Hi, I would to use DESeq2 to process three bulk RNASeq paired samples but I am trying to figure out what is the valid model to use here. I used tximport to import Kallisto's transcript-level abundance estimates at gene level to use with deseq2.
In the paired samples, the treatment is overxperssion of gene A. Sample information is as follows:
condition patient_id
BT12CONT Control BT1
BT12OE OverExp BT1
BT53CONT Control BT53
BT53OE OverExp BT53
GBM5CONT Control GBM5
GBM5OE OverExp GBM5
I am interested in looking at the condition effect while accounting for sample pairs so I thought a model like the following would be enough:
> ~ condition + patient_id
The PCA for these samples shows that the samples separate by patient_id
Is this simple model to look at condition/treatment effect enough?
Thanks! Puks
Your samples notably cluster by cell line, not by treatment. Therefore it appears unfortunate to use them as biological replicates. From a biological standpoint this quite normal for cell lines. During cell line establishment there are a lot of things changing inside the cell, particular clones start growing out, the cell might acquire all kinds of alterations that help it grow. Therefore it is not unexpected to see large differences between cell lines (or even between different clones of the same cell line). I do not think this setup is a good choice to get the information you want. You should probably have used the same cell line and perform the overexpression study with this line in a replicated manner. This would give you the power to detect significant changes within the cell line. Comparing these results with the same experiment using the other two cell lines in a replicated fashion then would give you information on how reproducible the findings are from a biological standpoint.

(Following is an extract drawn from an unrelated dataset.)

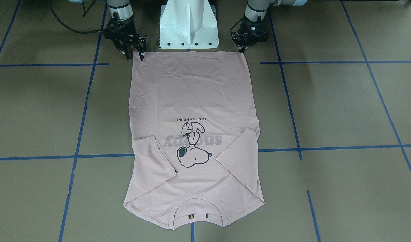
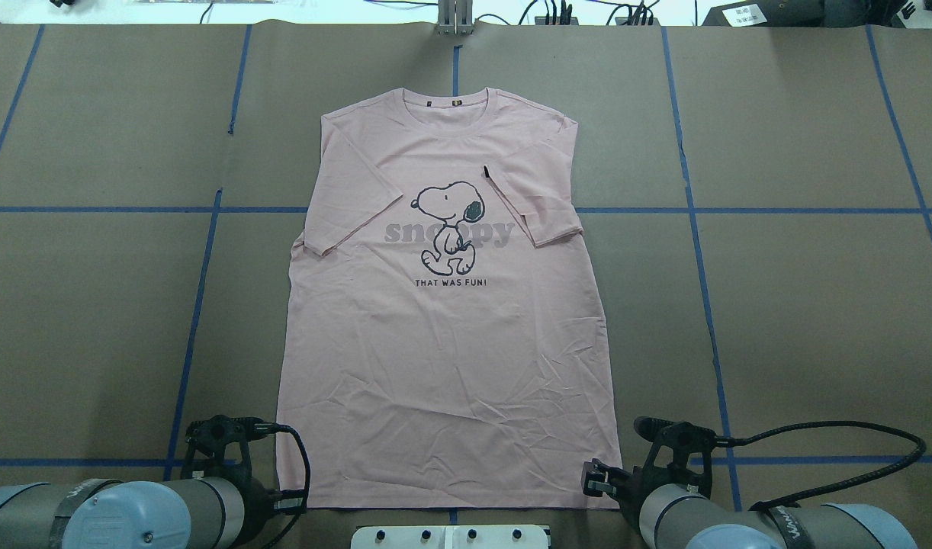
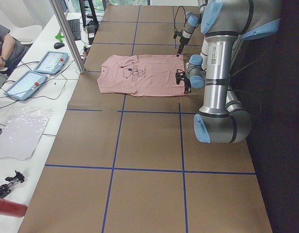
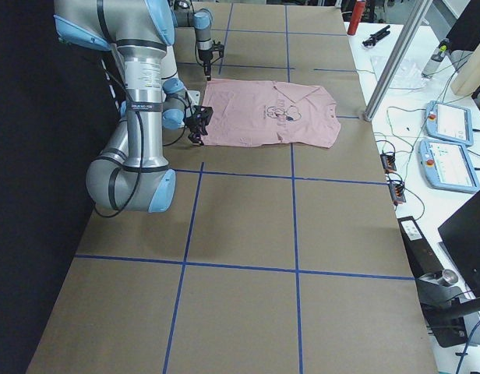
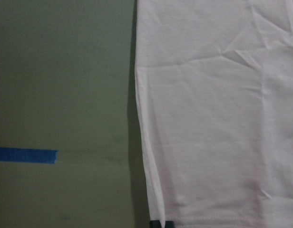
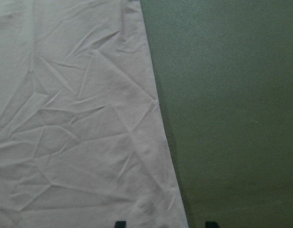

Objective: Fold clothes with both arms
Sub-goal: 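Align both grippers on the hem corners and close on the fabric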

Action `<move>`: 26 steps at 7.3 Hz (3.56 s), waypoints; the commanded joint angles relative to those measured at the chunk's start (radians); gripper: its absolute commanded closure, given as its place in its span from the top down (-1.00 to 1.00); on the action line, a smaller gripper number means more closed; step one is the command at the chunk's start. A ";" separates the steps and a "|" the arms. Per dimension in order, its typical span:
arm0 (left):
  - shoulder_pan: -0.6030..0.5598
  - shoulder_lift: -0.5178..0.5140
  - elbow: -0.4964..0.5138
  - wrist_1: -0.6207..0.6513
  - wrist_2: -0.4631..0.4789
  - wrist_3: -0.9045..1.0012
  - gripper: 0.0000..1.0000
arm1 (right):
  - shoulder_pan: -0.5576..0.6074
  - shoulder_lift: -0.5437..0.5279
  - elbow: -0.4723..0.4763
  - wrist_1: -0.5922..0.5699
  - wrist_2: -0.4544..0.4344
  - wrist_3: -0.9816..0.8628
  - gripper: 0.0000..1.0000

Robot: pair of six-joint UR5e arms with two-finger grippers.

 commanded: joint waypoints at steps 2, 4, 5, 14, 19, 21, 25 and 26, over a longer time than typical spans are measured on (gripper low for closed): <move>0.000 0.000 0.000 0.000 0.001 0.000 -1.00 | -0.019 0.000 -0.001 -0.008 0.000 0.000 0.10; 0.000 0.002 0.000 0.000 0.001 0.000 -1.00 | -0.028 0.001 -0.001 -0.013 0.000 0.000 0.10; 0.000 0.002 -0.001 0.000 0.003 -0.003 -1.00 | -0.030 0.001 -0.001 -0.013 -0.002 0.002 -0.12; 0.000 0.000 -0.003 -0.002 0.004 -0.006 -1.00 | -0.036 0.001 0.013 -0.065 -0.009 -0.001 -0.12; 0.000 0.000 -0.003 -0.002 0.004 -0.006 -1.00 | -0.065 0.003 0.010 -0.083 -0.014 0.003 -0.09; 0.002 -0.001 -0.003 -0.002 0.003 -0.006 -1.00 | -0.071 0.004 0.005 -0.083 -0.015 0.003 -0.06; 0.000 -0.001 -0.006 -0.002 0.003 -0.005 -1.00 | -0.070 0.012 0.002 -0.083 -0.018 0.037 -1.00; 0.000 -0.001 -0.009 -0.002 0.003 -0.005 -1.00 | -0.068 0.012 0.008 -0.083 -0.018 0.035 -1.00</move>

Thanks ATpoint! You are correct, there should have been replicates for each cell line but unfortunately the person who performed the experiment did not do it.

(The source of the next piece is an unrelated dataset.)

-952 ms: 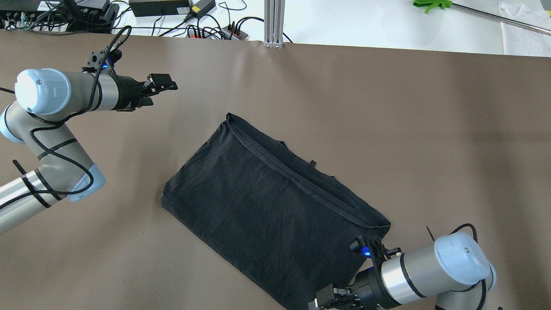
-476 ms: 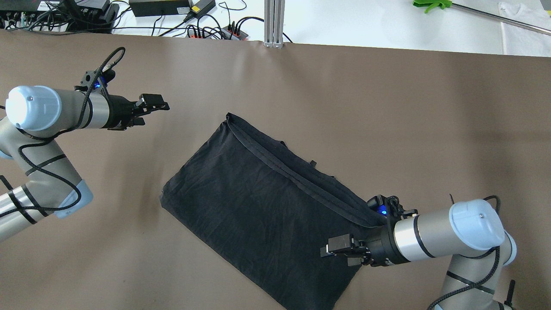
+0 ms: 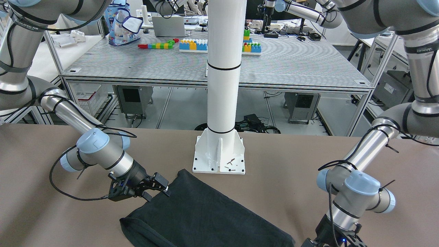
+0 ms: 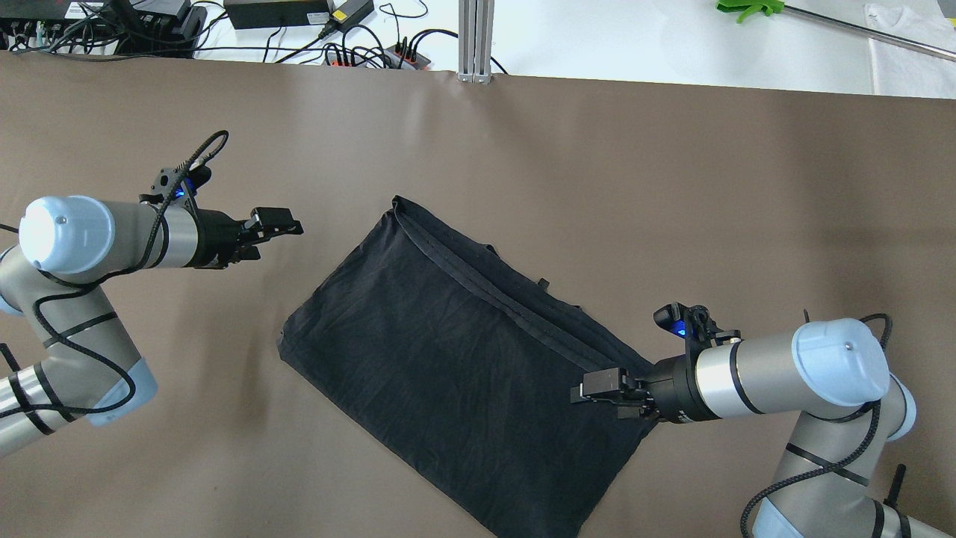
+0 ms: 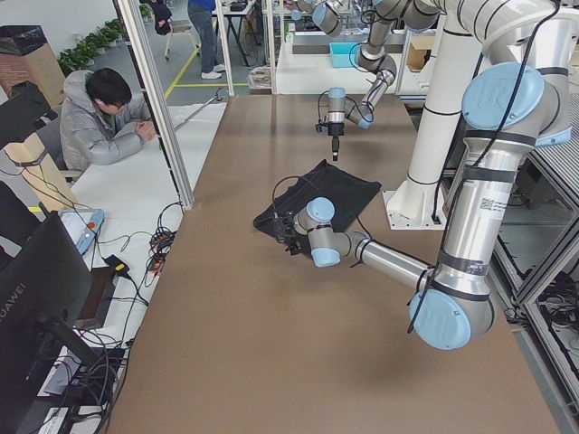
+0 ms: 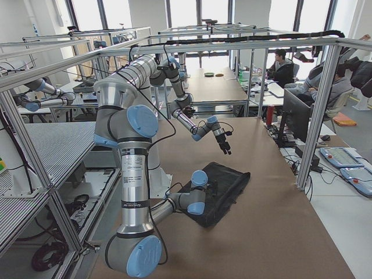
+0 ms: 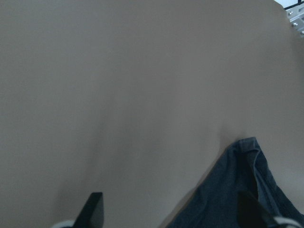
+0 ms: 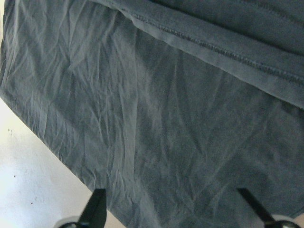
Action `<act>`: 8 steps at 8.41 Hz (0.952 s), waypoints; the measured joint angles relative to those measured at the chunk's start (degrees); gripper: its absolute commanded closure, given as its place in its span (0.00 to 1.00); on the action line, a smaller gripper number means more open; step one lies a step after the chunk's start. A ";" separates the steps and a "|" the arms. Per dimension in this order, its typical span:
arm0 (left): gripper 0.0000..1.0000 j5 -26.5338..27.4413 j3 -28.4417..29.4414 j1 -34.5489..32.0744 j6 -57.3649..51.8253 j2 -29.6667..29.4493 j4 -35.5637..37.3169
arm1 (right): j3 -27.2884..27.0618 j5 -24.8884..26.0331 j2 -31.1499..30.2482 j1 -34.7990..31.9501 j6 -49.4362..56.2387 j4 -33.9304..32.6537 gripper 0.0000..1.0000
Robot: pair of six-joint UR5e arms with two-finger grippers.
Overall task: Fold clothes
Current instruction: 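Grasp the shirt corner nearest the left gripper while the right gripper holds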
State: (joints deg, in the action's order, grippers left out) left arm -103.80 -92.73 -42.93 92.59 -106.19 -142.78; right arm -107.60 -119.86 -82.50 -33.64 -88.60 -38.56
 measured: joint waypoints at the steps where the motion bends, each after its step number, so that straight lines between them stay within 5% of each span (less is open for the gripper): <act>1: 0.00 1.81 -1.45 2.49 0.94 1.41 0.03 | 0.01 0.27 -0.01 -0.55 0.17 -0.28 0.05; 7: 0.00 6.12 -3.35 10.25 2.23 5.79 0.74 | -0.06 0.84 -0.02 -2.15 0.27 -0.73 0.05; 8: 0.10 6.14 -3.34 10.67 2.24 5.62 0.74 | -0.06 0.85 -0.03 -2.38 0.27 -0.73 0.05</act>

I have to disagree with ATpoint here. It is actually a good design to use cell lines derived from multiple patients. This assures that the list of differentially expressed genes that OP will find is not specific to one (arbitrarily chosen) patient but has some generality and hence likely to have good overlap with he list one would find if one tried again with different patients.
The fact that the difference between patients is larger than between treatment and control indicates that the treatment has just a small effect: either a small effect on many genes, or a large one on only few genes. If the latter is the case, including "patient_id" in the model will allow to find these genes (because DESeq2 will look at the differences between treatment nd control within each sample pair).
If, however, the treatment causes genes to only change slightly, the experiment is underpowered with just three patients and will return nothing. However, while performing it with many replicates from the same patient will produce many hits, which are maybe not very useful.